I thought that I would make a joke here about how no one would try to argue about whether concrete or steel was best building material. They’re obviously complementary right?

But I decided to google that before publishing and… huh. Okay, so I guess maybe we’re not so different after all.

So we have two different techniques for trying to make our programs work correctly, but one is best suited to system boundaries, and comes with drawbacks when applied elsewhere. The other is happily pervasive throughout the program, but we had to adopt it wholesale up-front. (I’m still “we’ll see” about gradual typing. Let’s hope that works out.) With modern type inference, you may only ever need to write out types explicitly on system boundaries, and the rest of the program can be inferred safely.

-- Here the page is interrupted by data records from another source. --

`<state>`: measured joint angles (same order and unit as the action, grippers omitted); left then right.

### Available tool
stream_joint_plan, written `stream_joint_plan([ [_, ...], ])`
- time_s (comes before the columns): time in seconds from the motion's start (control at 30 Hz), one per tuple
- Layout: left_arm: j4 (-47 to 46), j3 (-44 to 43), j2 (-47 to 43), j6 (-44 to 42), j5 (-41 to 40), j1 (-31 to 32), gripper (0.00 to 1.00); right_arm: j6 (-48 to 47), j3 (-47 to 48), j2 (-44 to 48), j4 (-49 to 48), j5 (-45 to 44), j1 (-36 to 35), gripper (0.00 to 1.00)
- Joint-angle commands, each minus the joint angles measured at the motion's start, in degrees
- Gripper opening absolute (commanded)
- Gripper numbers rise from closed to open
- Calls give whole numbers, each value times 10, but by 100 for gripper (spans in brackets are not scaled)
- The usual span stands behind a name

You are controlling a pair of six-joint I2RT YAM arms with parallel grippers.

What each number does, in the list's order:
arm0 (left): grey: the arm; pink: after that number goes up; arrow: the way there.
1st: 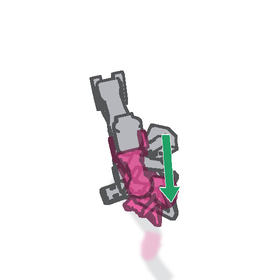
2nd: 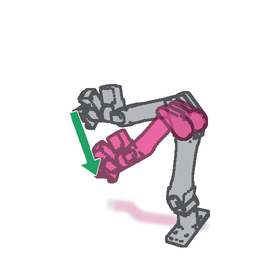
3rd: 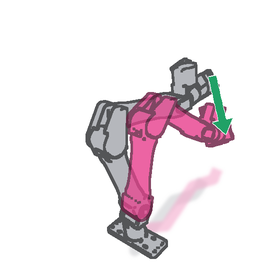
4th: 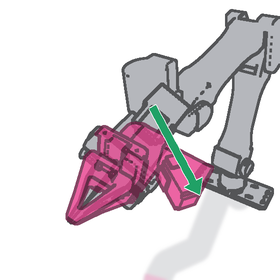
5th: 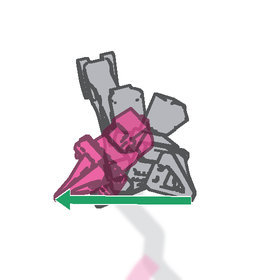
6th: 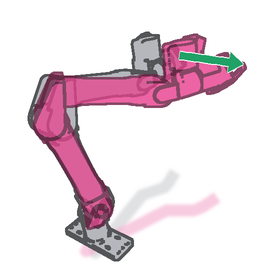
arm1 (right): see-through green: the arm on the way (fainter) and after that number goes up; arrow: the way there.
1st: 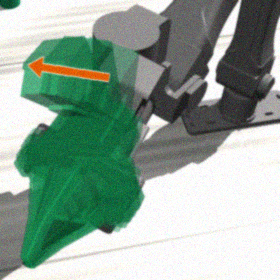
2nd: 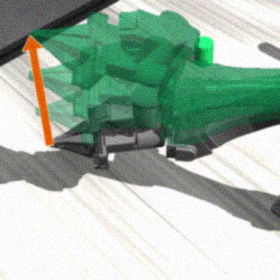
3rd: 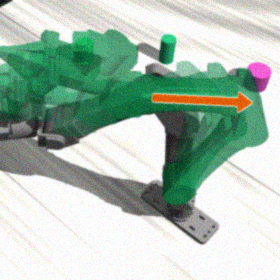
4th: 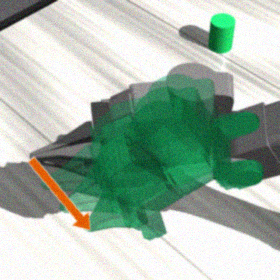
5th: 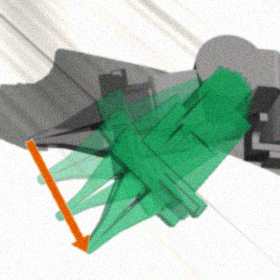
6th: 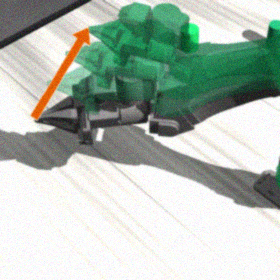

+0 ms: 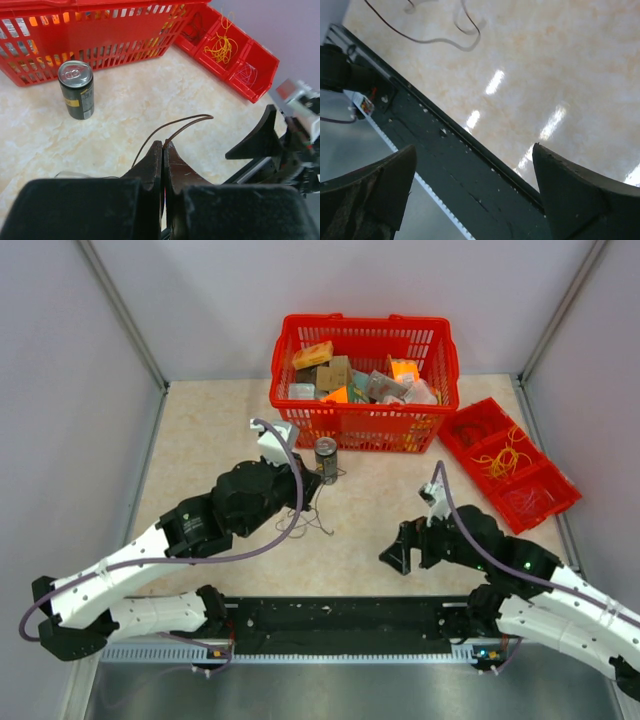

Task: Untangle the cables

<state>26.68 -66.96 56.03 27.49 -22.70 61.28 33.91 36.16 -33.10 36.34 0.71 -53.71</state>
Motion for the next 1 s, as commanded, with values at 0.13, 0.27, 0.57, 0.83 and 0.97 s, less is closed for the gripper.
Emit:
stream_joint_plan([
  [0.13,-33,4,-34,23,77,-1,0,-160,67,26,-156,13,5,99],
  [0.27,-32,13,-51,48,104,-1,0,-193,52,-25,-276,94,23,99],
  [0.57,-74,49,-100,101,160,-1,0,-192,46,-146,-417,218,25,99],
  [0.83,-73,55,-116,121,152,-2,0,-149,30,-180,-488,244,3,98],
  [0.97,-71,56,-117,121,150,-2,0,-147,31,-199,-490,208,-20,98],
])
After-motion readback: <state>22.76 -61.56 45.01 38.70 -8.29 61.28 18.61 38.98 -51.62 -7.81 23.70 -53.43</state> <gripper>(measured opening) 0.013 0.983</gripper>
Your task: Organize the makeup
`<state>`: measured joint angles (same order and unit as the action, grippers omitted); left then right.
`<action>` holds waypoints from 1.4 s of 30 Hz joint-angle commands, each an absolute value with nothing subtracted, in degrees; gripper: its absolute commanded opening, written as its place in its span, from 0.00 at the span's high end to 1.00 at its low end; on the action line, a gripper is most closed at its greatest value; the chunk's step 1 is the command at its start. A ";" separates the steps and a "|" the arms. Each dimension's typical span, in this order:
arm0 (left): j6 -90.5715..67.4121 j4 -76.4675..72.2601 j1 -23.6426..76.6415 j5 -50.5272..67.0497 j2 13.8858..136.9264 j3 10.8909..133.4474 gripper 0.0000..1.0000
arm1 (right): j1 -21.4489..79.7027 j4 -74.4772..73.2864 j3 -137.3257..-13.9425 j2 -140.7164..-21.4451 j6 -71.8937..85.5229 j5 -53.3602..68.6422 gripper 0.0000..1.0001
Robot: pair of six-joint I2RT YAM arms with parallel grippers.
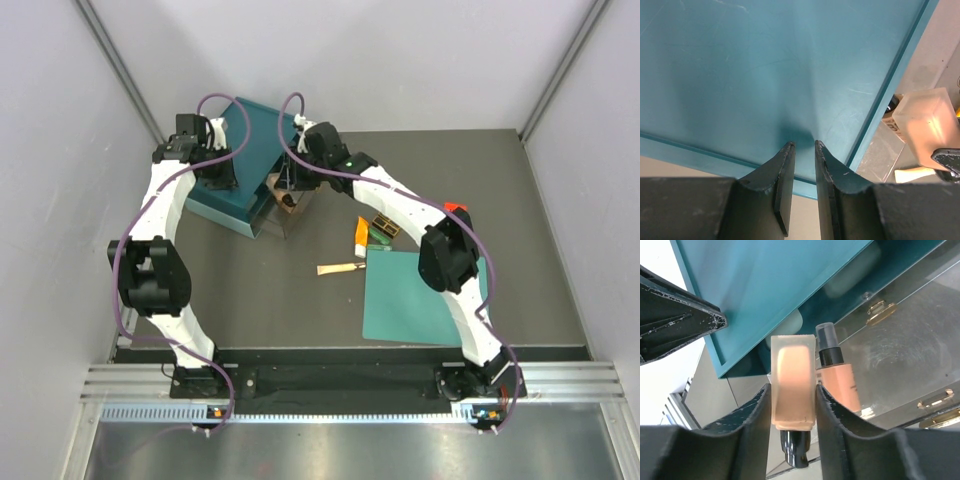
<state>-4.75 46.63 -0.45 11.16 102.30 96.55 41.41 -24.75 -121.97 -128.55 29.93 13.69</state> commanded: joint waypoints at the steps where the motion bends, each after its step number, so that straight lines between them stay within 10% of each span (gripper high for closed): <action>1: -4.04 54.23 -0.62 9.58 105.64 94.92 0.71 | 41.66 -22.41 -125.16 -127.53 29.27 13.80 0.61; 10: -3.78 54.40 -0.62 9.05 105.47 94.83 0.71 | 40.52 -22.41 -120.34 -118.66 27.60 7.66 0.42; 42: -4.04 53.79 -0.62 9.84 105.38 92.64 0.71 | 33.14 -41.40 -91.05 -114.69 28.30 -2.99 0.53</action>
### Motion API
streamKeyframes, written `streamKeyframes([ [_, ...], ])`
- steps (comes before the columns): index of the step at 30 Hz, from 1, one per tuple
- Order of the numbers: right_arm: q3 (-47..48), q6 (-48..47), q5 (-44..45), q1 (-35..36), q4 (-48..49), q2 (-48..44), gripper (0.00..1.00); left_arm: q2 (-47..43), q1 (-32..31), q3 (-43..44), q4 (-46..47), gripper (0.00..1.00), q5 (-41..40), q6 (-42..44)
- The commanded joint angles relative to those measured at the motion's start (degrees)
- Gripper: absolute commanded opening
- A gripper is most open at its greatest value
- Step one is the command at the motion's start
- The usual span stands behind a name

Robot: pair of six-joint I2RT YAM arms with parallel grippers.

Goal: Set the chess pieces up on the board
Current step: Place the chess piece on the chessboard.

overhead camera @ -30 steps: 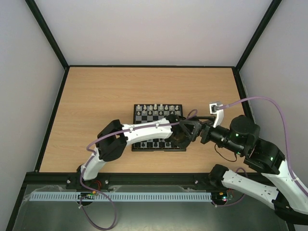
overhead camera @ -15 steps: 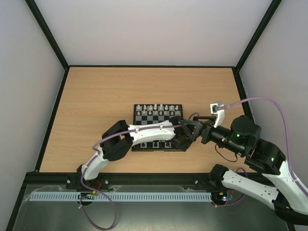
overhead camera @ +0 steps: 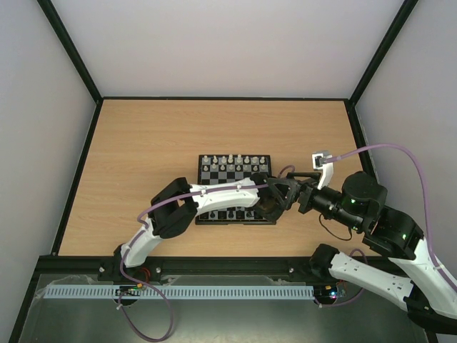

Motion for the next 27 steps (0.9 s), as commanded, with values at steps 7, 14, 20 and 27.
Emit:
streamKeyframes([
  [7,-0.7,-0.6,0.8,-0.3,0.9,-0.6,0.99,-0.1,0.7,-3.3,1.2,0.18,-0.4,0.1],
  [14,-1.1,-0.6,0.5,-0.3,1.1,-0.4,0.99,-1.4,0.8,-3.5,1.2,0.25,-0.1,-0.3],
  [20,-1.4,-0.6,0.3,-0.3,1.5,-0.2,0.99,-4.0,0.7,-3.8,1.0,0.28,-0.2,-0.5],
  [27,-1.7,-0.5,-0.1,-0.3,1.8,0.1,0.99,-6.3,0.3,-3.9,0.6,0.33,-0.8,-0.8],
])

I think this little observation marks a big difference in how these two approaches affect our programs. We need static types after a certain point, because without them you’re just finding creative ways to build skyscraper without any steel. There’s just an easier way. The design decisions you make under those constraints are just going to leave people wondering why you put yourself into those constraints.

End notes

  • (Added 2018-8-7) I reworded some things. Some readers objected to my characterization that types don’t slow things down, or accused me of advocating for all the possible advantages of types… which don’t actually exist in combination in any real language, and could conceivably even be in conflict. That’s true, and I sort of already admitted it with my joke about being a PL PhD. For what it’s worth, I think my argument here still holds up if we just consider modern Java. Yes, there are plenty of ways in which writing a modern Java program can be slower than writing (say) a Python program. But increasingly, I think people are starting to come around to the realization that maintaining old dynamically typed software can be quite awful, and that Java with a few of its worst rough edges shaved off (new features in 7 and 8, abandoning the worst Enterprise frameworks) can… actually be surprisingly nice. Very contrary to its old reputation. But of course now I’m just asserting this without evidence. Oh well.
  • It is irksome that gradual typing is so hard. It’d be great if we could choose to do something quick and dirty and then fix it eventually when it starts to obviously matter. But right now we’re all too often faced with complete rewrites instead. I think this contributes to the ferocity of the debate. Some people just really don’t want to have to completely give up dynamic languages. And it is sort of ridiculous that they’d have to.